Mademoiselle de Rochambeau had been a week in Paris, but as yet she had tasted none of its gaieties—for gaieties there were still, even in these clouding days when the wind of destiny blew up the storm of the Terror. The King and Queen were prisoners in the Temple, many of the noblesse had emigrated, but what remained of the Court circles still met and talked, laughed, gamed, and flirted, as if there were no deluge to come. To-day Mme de Montargis received, and Mlle de Rochambeau, dressed by a Parisian milliner for the first time, was to be presented to her cousin's friends.

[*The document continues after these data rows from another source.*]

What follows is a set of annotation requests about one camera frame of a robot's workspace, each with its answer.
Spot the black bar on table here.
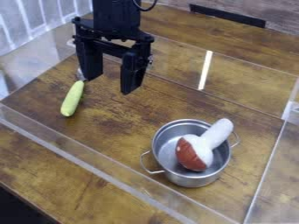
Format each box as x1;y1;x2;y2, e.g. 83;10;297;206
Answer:
190;3;267;28

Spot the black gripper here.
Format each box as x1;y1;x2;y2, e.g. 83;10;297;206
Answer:
71;0;155;95

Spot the black cable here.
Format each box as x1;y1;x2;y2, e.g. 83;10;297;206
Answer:
132;0;159;12

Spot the clear acrylic barrier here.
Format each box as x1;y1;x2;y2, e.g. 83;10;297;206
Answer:
0;103;239;224

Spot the yellow-green handled spoon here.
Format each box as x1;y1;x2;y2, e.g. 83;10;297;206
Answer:
60;68;87;117

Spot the red white plush mushroom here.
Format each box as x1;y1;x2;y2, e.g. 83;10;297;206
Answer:
175;118;234;172

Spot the silver metal pot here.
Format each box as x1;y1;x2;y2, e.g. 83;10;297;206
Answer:
140;119;240;188

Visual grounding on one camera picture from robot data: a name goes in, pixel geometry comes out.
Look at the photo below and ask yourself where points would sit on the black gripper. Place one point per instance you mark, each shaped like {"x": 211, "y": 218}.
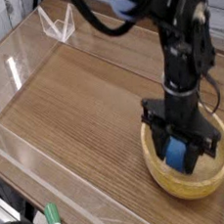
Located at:
{"x": 180, "y": 117}

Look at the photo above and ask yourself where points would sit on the blue rectangular block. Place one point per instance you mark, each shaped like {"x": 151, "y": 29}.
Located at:
{"x": 175, "y": 154}

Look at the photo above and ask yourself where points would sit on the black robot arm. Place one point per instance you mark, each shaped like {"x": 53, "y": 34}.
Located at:
{"x": 184, "y": 34}

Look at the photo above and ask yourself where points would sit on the brown wooden bowl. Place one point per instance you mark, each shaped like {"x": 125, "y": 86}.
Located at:
{"x": 205, "y": 179}

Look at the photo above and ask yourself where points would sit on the green marker pen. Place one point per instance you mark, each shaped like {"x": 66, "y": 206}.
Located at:
{"x": 55, "y": 223}

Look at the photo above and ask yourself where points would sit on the clear acrylic corner bracket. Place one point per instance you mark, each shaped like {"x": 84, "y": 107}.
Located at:
{"x": 59, "y": 30}

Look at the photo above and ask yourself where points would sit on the clear acrylic tray wall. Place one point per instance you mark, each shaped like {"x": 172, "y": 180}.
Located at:
{"x": 41, "y": 179}

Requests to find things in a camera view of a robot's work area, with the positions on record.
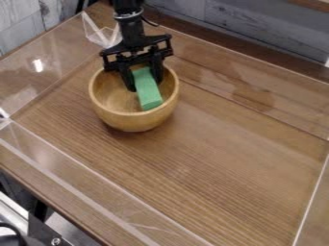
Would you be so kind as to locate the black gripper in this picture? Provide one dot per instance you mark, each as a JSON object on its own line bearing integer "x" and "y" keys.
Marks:
{"x": 138, "y": 47}

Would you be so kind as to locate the green rectangular block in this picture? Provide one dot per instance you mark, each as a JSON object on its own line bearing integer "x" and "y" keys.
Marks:
{"x": 148, "y": 90}

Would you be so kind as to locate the brown wooden bowl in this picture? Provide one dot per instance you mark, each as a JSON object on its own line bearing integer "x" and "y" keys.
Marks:
{"x": 117, "y": 104}

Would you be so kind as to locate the clear acrylic barrier tray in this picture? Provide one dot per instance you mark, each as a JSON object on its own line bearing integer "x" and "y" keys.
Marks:
{"x": 221, "y": 177}

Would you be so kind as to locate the black metal bracket with bolt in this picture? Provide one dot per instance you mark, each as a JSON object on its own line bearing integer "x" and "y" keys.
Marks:
{"x": 42, "y": 235}

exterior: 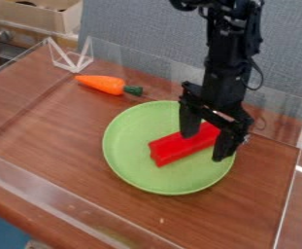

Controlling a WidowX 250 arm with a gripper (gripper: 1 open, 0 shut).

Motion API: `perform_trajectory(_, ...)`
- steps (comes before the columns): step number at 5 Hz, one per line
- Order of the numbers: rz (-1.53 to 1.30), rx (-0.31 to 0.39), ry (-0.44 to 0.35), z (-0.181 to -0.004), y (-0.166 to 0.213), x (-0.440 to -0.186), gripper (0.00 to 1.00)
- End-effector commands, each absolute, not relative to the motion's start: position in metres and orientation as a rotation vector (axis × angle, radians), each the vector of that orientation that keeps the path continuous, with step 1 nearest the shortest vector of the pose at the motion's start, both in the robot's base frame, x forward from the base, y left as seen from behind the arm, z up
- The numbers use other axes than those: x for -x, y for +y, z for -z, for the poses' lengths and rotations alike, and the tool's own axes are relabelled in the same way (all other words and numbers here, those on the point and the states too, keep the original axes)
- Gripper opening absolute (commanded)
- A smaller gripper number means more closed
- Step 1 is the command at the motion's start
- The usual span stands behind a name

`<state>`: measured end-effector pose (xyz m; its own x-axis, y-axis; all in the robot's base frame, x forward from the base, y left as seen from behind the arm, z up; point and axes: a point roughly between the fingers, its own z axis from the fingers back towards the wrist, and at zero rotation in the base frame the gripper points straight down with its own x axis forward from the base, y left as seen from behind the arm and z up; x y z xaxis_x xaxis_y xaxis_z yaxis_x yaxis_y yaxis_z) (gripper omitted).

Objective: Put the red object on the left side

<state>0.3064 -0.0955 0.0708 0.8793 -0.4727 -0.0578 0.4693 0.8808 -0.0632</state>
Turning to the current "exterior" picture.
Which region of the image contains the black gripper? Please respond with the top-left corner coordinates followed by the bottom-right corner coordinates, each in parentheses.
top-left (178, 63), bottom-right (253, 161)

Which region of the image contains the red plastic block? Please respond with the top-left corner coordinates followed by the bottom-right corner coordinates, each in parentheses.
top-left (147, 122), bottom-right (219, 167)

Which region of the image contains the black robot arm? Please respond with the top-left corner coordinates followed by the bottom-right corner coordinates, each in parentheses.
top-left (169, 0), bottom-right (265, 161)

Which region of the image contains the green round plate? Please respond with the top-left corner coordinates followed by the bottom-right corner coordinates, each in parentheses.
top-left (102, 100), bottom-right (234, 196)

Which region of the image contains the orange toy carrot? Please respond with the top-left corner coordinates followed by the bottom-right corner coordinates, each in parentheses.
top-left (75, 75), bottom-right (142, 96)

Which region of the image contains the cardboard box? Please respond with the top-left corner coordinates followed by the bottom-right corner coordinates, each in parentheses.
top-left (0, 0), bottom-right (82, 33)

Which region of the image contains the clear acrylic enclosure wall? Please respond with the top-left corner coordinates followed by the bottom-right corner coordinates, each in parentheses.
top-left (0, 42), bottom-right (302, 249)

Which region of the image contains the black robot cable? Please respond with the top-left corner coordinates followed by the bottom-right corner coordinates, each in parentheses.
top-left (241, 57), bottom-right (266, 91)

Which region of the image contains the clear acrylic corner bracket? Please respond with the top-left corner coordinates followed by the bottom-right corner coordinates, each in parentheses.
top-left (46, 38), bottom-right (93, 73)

She had not even seen her betrothed as yet,—that dim figure which she had contemplated for so many years of cloistered monotony, until it had become the model upon which her dreams and hopes were hung. Now that the opening of the door might at any moment reveal him in the flesh, the dreams wore suddenly thin, and she was conscious of an overpowering suspense. She hoped for so much, and all at once she was afraid. Husbands, to be sure, were not romantic, not the least in the world, and, according to the nuns, it would be the height of impropriety to wish that they should be. One married because it was the convenable thing to do, but to fall in love,—fi donc, Mademoiselle, the idea! Aline laughed, for she remembered Sister Séraphine's face, all soft and shocked and wrinkled, and then in a minute she was grave again. Dreams may be forbidden, but when one is nineteen they have a way of recurring, and it is certain that Mlle de Rochambeau's heart beat faster than Sister Séraphine would have approved, as she stood by Mme de Montargis' gilded chair and heard the servant announce "M. le Vicomte de Sélincourt."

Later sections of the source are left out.